MATERIAL FOR THIS TASK -
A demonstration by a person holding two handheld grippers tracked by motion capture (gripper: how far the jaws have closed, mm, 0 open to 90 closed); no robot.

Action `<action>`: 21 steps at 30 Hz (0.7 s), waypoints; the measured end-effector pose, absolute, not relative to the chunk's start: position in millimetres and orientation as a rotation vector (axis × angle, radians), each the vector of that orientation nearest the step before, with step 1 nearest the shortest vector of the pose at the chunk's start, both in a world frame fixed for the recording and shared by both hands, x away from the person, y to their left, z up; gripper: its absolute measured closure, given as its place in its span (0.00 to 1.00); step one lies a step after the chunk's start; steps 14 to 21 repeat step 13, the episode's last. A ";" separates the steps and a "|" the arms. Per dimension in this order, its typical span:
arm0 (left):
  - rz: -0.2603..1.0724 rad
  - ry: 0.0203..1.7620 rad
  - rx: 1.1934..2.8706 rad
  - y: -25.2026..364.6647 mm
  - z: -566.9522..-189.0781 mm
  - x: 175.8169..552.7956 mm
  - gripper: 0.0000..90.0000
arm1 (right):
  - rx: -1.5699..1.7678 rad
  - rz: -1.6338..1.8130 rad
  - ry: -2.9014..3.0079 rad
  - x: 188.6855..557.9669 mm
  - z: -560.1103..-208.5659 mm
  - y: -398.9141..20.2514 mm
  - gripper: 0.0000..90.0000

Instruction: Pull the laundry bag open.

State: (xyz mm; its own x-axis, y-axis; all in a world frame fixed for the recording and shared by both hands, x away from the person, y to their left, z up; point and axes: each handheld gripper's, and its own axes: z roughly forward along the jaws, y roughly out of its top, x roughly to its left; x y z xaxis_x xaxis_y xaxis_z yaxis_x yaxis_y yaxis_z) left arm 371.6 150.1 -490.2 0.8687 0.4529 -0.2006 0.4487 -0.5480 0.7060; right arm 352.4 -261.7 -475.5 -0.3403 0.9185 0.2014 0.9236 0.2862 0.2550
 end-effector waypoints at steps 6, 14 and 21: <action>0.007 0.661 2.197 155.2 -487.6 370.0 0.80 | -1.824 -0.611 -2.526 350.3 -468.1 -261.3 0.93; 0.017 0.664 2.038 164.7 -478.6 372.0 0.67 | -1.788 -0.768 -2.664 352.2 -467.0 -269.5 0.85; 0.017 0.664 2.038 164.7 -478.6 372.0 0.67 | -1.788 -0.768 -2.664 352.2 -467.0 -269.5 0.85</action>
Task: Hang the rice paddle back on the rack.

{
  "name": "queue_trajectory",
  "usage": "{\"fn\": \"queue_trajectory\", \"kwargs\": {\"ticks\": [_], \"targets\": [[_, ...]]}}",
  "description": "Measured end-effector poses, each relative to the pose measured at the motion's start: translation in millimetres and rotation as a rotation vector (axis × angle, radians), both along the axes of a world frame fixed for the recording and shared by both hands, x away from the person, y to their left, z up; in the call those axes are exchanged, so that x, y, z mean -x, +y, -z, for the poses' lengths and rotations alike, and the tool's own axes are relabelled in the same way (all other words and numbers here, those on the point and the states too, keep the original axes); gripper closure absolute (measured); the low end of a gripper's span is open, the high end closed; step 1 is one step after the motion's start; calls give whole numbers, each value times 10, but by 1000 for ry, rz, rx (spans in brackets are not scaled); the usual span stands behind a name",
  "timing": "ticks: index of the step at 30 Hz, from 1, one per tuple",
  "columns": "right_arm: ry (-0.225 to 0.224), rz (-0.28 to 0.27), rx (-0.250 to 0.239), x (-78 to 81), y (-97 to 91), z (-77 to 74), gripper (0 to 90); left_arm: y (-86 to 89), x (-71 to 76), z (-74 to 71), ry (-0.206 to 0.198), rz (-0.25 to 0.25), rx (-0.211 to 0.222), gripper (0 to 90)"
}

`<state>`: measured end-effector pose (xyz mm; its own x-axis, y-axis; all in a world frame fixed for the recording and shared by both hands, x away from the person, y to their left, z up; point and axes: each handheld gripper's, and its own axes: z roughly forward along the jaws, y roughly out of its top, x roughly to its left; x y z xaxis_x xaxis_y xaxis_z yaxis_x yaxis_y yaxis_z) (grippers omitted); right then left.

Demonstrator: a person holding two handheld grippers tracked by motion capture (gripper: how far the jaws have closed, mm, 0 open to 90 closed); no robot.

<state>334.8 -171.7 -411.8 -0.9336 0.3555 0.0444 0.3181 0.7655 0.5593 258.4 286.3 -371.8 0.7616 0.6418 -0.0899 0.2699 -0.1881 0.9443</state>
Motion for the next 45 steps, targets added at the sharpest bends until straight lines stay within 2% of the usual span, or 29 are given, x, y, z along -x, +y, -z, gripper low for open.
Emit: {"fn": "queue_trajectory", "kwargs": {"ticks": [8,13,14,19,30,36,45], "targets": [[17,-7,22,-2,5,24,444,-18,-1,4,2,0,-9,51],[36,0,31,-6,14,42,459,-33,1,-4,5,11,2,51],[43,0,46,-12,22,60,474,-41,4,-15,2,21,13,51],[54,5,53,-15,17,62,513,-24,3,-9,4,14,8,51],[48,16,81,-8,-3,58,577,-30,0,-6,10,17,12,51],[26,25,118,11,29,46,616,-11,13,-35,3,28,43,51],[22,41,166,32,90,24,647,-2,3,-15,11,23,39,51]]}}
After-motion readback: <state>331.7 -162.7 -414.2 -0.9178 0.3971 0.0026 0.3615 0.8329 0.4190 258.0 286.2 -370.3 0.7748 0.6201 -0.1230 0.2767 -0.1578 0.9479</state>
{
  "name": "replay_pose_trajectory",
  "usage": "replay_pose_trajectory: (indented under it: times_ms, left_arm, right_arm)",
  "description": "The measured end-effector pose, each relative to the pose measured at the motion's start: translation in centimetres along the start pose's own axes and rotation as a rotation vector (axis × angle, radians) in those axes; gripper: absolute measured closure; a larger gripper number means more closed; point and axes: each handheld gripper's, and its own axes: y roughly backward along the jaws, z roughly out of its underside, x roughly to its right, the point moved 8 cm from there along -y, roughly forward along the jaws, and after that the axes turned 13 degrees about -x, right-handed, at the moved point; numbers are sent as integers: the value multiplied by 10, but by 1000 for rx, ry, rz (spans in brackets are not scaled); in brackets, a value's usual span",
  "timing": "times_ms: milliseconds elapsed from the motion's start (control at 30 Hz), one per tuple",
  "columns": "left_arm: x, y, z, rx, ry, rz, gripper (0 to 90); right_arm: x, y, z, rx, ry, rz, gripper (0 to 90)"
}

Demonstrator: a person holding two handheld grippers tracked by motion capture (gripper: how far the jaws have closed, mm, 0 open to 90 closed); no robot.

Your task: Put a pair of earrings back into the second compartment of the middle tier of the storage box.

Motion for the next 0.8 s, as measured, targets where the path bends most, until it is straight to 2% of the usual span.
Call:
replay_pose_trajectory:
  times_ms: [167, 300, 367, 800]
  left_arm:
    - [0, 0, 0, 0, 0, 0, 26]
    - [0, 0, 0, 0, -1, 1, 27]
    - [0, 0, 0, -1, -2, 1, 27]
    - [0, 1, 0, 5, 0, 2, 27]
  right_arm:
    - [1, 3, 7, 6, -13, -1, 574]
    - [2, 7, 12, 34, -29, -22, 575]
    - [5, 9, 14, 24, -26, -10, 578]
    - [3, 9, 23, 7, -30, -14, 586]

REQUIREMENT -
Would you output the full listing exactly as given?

YOUR SOLUTION -
A demonstration by a person holding two handheld grippers tracked by motion capture (gripper: how far the jaws have closed, mm, 0 open to 90 closed); no robot.

Action `<action>`: 21 steps at 30 Hz (0.7 s), waypoints; the measured end-effector pose, absolute, not relative to the chunk's start: position in millimetres and orientation as a rotation vector (axis × angle, radians), each the vector of that orientation nearest the step before, with step 1 nearest the shortest vector of the pose at the chunk's start, both in a world frame fixed for the recording and shared by both hands, x away from the person, y to their left, z up; gripper: its absolute measured closure, given as its place in its span (0.00 to 1.00); step one lies a step after the chunk's start; steps 14 to 21 repeat step 13, the episode's last. A ";" separates the steps and a "|" the arms. Per dimension in this order, its typical span:
arm0 (left):
  - rz: -0.2603..1.0724 rad
  - ry: 0.0203..1.7620 rad
  - rx: 1.1934..2.8706 rad
  - y: -25.2026..364.6647 mm
  - z: -566.9522..-189.0781 mm
  - x: 175.8169..552.7956 mm
  - gripper: 0.0000..90.0000
arm1 (right):
  - rx: -1.5699..1.7678 rad
  - rz: -1.6338..1.8130 rad
  - ry: -2.9014..3.0079 rad
  - x: 188.6855..557.9669 mm
  - z: -560.1103..-208.5659 mm
  - y: -398.9141..20.2514 mm
  - gripper: 0.0000..90.0000

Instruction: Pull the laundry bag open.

State: (xyz mm; its own x-axis, y-axis; all in a world frame fixed for the recording and shared by both hands, x away from the person, y to their left, z up; point and axes: each handheld gripper's, and its own axes: z roughly forward along the jaws, y roughly out of its top, x roughly to its left; x y z xaxis_x xaxis_y xaxis_z yaxis_x yaxis_y yaxis_z) left arm 371.6 150.1 -490.2 0.8687 0.4529 -0.2006 0.4487 -0.5480 0.7060; right arm 352.4 -261.7 -475.5 -0.3403 0.9185 0.2014 0.9236 0.2862 0.2550
 end-effector waypoints at steps 6, 14 and 21: <action>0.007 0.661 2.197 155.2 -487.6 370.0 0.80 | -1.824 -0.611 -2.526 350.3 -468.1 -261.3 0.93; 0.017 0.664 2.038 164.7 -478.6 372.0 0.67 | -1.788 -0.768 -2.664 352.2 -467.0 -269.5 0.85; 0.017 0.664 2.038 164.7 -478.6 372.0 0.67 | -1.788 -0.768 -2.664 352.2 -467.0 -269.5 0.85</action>
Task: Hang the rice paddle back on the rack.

{
  "name": "queue_trajectory",
  "usage": "{\"fn\": \"queue_trajectory\", \"kwargs\": {\"ticks\": [_], \"targets\": [[_, ...]]}}",
  "description": "Measured end-effector poses, each relative to the pose measured at the motion's start: translation in millimetres and rotation as a rotation vector (axis × angle, radians), both along the axes of a world frame fixed for the recording and shared by both hands, x away from the person, y to their left, z up; in the call those axes are exchanged, so that x, y, z mean -x, +y, -z, for the poses' lengths and rotations alike, and the tool's own axes are relabelled in the same way (all other words and numbers here, those on the point and the states too, keep the original axes); gripper closure absolute (measured); the low end of a gripper's span is open, the high end closed; step 1 is one step after the motion's start; calls give whole numbers, each value times 10, but by 1000 for ry, rz, rx (spans in brackets are not scaled); the usual span stands behind a name",
  "timing": "ticks: index of the step at 30 Hz, from 1, one per tuple",
  "columns": "right_arm: ry (-0.225 to 0.224), rz (-0.28 to 0.27), rx (-0.250 to 0.239), x (-78 to 81), y (-97 to 91), z (-77 to 74), gripper (0 to 90); left_arm: y (-86 to 89), x (-71 to 76), z (-74 to 71), ry (-0.206 to 0.198), rz (-0.25 to 0.25), rx (-0.211 to 0.222), gripper (0 to 90)"
}

`<state>`: measured end-effector pose (xyz mm; its own x-axis, y-axis; all in a world frame fixed for the recording and shared by both hands, x away from the person, y to their left, z up; point and axes: each handheld gripper's, and its own axes: z roughly forward along the jaws, y roughly out of its top, x roughly to its left; x y z xaxis_x xaxis_y xaxis_z yaxis_x yaxis_y yaxis_z) (grippers omitted); right then left.

Demonstrator: a person holding two handheld grippers tracked by motion capture (gripper: how far the jaws have closed, mm, 0 open to 90 closed); no robot.

<state>334.8 -171.7 -411.8 -0.9336 0.3555 0.0444 0.3181 0.7655 0.5593 258.4 286.3 -371.8 0.7616 0.6418 -0.0899 0.2699 -0.1881 0.9443</state>
Motion for the next 45 steps, targets added at the sharpest bends until straight lines stay within 2% of the usual span, or 29 are given, x, y, z along -x, +y, -z, gripper low for open.
Emit: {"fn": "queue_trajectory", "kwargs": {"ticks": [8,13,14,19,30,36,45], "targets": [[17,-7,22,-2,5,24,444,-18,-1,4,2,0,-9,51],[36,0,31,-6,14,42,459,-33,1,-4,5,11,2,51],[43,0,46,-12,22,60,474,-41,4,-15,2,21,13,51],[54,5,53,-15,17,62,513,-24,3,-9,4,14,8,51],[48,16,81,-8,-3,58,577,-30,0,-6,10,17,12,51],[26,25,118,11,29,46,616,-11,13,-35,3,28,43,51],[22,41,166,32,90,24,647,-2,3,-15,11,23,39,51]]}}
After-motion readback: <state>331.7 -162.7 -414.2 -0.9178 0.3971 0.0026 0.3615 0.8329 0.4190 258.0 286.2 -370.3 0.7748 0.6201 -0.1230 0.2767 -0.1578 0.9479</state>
{
  "name": "replay_pose_trajectory",
  "usage": "replay_pose_trajectory: (indented under it: times_ms, left_arm, right_arm)",
  "description": "The measured end-effector pose, each relative to the pose measured at the motion's start: translation in centimetres along the start pose's own axes and rotation as a rotation vector (axis × angle, radians) in those axes; gripper: absolute measured closure; a larger gripper number means more closed; point and axes: each handheld gripper's, and its own axes: y roughly backward along the jaws, z roughly out of its underside, x roughly to its right, the point moved 8 cm from there along -y, roughly forward along the jaws, and after that the axes turned 13 degrees about -x, right-handed, at the moved point; numbers are sent as integers: the value multiplied by 10, but by 1000 for rx, ry, rz (spans in brackets are not scaled); in brackets, a value's usual span",
  "timing": "times_ms: milliseconds elapsed from the motion's start (control at 30 Hz), one per tuple",
  "columns": "left_arm: x, y, z, rx, ry, rz, gripper (0 to 90); right_arm: x, y, z, rx, ry, rz, gripper (0 to 90)"
}

Demonstrator: a person holding two handheld grippers tracked by motion capture (gripper: how far the jaws have closed, mm, 0 open to 90 closed); no robot.

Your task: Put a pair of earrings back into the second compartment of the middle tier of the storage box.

Motion for the next 0.8 s, as measured, targets where the path bends most, until it is straight to 2% of the usual span.
Call:
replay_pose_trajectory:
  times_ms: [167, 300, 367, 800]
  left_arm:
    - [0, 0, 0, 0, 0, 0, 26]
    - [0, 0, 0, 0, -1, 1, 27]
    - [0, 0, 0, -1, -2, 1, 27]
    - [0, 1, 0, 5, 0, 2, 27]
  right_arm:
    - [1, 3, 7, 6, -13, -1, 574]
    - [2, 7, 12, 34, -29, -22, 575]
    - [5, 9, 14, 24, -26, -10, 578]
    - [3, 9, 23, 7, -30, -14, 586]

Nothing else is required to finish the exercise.